ASSIGNMENT: State how many lines of the entries hold the string "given". Reply with the number alone.

Data records:

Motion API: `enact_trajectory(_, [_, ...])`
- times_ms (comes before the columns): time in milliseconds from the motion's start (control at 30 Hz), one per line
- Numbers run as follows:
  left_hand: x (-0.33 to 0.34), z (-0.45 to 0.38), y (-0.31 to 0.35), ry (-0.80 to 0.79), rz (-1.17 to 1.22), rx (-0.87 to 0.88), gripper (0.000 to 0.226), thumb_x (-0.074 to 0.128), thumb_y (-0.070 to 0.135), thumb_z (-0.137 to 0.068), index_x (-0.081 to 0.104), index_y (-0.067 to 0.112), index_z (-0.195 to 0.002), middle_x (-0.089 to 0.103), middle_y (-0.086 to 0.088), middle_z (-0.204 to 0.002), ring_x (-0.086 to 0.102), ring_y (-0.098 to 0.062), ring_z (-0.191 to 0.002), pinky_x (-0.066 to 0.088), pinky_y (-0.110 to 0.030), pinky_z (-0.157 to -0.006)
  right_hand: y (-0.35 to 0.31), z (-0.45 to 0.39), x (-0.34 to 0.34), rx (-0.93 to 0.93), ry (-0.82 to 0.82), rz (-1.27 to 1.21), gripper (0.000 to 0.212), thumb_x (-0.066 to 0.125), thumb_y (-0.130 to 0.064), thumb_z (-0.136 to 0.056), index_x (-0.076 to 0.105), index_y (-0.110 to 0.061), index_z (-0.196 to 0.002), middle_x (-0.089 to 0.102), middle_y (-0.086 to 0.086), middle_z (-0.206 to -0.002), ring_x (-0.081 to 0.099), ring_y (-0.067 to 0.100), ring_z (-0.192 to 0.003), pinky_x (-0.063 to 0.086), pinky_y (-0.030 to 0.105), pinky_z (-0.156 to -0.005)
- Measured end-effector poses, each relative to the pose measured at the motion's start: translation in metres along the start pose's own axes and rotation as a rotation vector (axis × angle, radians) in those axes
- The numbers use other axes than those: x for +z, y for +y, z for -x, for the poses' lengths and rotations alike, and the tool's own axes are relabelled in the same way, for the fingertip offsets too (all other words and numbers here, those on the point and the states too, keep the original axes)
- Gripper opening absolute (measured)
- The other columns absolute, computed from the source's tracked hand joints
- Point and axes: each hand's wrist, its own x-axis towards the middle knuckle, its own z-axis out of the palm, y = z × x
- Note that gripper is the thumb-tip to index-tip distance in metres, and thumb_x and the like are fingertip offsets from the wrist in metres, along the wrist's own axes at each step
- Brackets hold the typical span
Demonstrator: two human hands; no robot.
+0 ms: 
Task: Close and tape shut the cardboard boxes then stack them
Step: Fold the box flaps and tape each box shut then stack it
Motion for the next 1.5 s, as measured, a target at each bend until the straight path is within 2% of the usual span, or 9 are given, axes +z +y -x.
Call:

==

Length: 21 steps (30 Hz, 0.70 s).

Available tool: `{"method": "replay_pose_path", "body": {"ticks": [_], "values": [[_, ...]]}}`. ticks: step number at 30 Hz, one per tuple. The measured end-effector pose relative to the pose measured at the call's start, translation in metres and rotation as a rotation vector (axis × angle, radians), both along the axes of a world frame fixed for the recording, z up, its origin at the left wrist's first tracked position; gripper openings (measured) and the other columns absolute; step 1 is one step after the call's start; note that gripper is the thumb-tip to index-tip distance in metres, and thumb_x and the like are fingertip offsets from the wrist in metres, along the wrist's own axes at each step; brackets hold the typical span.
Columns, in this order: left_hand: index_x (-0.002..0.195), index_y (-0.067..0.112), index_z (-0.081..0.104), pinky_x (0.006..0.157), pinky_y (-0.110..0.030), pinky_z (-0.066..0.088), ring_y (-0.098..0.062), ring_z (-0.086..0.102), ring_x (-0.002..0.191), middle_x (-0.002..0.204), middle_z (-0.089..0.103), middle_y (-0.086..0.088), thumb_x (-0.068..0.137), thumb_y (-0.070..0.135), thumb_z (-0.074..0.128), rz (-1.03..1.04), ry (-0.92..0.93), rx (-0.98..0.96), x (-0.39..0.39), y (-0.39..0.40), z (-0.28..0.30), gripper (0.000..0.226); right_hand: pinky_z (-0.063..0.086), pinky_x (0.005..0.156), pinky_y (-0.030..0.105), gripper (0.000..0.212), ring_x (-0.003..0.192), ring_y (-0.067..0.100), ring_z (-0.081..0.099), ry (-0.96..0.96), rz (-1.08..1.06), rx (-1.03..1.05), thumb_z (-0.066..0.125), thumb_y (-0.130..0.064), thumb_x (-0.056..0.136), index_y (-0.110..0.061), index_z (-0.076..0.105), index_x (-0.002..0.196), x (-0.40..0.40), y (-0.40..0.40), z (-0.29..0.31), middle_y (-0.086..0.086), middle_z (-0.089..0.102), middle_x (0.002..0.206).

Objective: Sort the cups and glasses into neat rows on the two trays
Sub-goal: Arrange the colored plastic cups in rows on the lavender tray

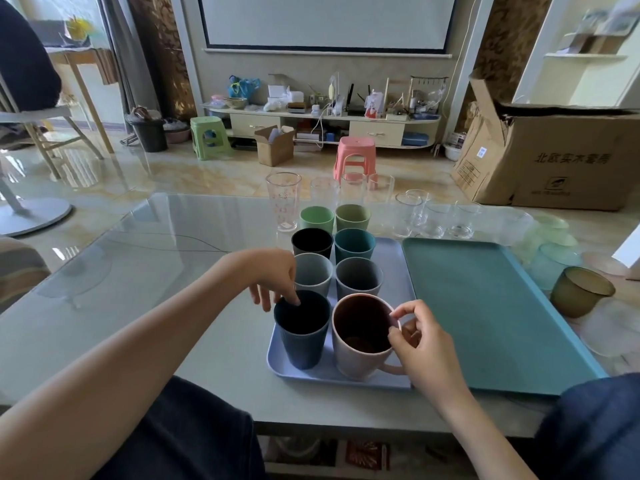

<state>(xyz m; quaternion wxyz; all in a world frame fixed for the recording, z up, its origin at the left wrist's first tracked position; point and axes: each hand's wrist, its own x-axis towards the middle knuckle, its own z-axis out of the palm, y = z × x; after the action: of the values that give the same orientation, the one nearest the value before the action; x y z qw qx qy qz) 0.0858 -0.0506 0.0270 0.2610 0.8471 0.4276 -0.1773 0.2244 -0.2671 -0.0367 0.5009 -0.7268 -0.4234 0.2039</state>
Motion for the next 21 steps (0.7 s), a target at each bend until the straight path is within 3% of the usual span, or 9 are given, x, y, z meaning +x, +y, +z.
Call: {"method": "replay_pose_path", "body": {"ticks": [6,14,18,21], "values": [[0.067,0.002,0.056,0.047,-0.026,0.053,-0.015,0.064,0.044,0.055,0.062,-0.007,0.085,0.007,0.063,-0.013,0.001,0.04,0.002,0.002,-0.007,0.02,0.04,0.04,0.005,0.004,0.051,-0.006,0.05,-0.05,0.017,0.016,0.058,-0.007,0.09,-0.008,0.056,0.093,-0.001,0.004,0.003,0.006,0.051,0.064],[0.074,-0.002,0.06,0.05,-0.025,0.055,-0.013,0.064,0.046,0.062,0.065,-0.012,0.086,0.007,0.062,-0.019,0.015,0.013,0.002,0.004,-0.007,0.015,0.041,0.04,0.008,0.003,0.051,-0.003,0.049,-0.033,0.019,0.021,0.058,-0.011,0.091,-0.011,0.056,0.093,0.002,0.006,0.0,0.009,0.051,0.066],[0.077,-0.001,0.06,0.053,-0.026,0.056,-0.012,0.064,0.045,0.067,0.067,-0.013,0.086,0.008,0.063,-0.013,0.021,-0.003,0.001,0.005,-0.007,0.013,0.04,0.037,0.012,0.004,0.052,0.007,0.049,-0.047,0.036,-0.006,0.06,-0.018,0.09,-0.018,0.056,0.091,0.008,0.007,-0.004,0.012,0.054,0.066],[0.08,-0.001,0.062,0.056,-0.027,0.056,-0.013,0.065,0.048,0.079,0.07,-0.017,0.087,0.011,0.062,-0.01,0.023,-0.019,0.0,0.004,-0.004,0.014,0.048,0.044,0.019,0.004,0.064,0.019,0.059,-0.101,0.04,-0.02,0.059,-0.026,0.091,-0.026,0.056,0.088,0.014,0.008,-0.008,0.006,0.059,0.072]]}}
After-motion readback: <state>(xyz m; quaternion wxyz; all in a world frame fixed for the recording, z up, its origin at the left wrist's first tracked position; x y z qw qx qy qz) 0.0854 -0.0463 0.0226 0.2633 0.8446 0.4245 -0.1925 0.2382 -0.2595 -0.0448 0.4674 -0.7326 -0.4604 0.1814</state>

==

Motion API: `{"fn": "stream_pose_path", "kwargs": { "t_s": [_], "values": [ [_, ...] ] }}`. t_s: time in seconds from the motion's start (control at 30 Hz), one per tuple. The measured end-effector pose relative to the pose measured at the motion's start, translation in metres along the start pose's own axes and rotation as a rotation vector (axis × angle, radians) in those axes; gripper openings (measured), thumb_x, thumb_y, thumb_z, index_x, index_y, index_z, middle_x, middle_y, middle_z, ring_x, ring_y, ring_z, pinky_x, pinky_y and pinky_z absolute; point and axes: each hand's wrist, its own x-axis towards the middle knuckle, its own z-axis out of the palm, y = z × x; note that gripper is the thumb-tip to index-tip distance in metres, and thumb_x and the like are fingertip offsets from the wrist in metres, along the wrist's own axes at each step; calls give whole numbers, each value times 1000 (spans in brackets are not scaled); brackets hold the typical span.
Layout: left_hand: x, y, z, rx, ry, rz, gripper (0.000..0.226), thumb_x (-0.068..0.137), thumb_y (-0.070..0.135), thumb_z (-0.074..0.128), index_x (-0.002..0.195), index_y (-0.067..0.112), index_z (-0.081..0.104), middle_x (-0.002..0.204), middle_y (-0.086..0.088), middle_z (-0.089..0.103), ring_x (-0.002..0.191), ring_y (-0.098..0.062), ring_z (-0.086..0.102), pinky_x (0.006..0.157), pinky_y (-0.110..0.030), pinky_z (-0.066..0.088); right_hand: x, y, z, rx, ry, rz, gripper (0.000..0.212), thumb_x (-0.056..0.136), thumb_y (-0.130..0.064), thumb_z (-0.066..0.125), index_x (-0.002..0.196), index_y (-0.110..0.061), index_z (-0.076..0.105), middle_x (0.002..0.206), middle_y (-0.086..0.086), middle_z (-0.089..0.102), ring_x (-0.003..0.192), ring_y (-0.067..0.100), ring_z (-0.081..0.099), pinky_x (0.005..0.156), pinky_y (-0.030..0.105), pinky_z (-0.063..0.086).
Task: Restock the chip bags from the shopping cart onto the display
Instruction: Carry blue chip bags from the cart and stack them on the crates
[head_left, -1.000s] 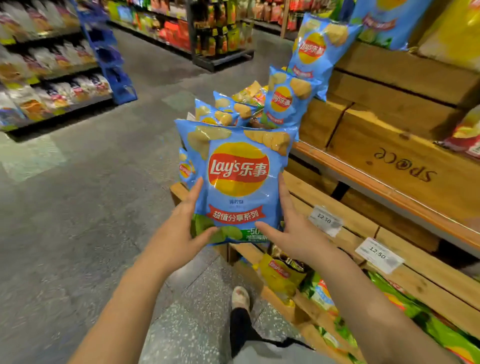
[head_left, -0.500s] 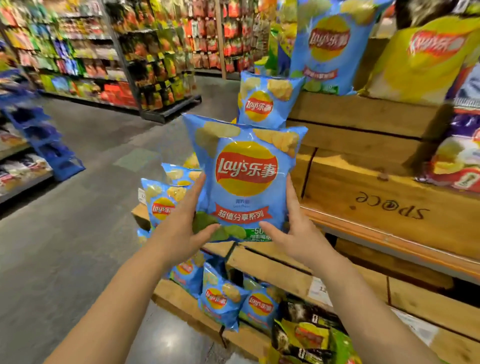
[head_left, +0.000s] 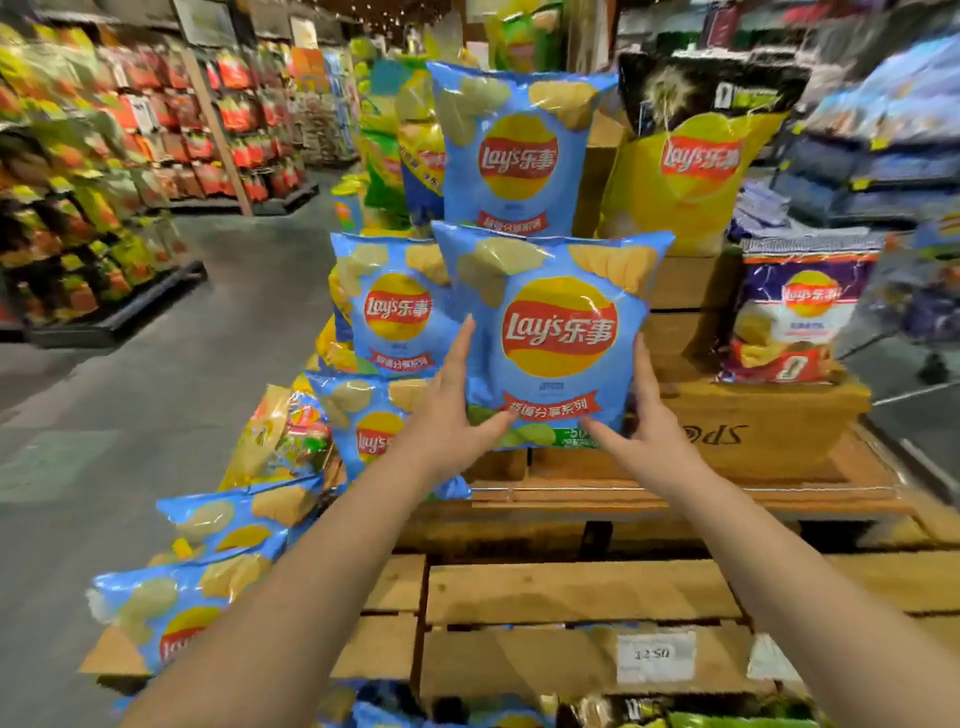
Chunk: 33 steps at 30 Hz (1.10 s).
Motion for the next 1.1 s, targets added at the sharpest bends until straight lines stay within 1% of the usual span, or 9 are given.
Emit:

EXPECTED ANSWER: 3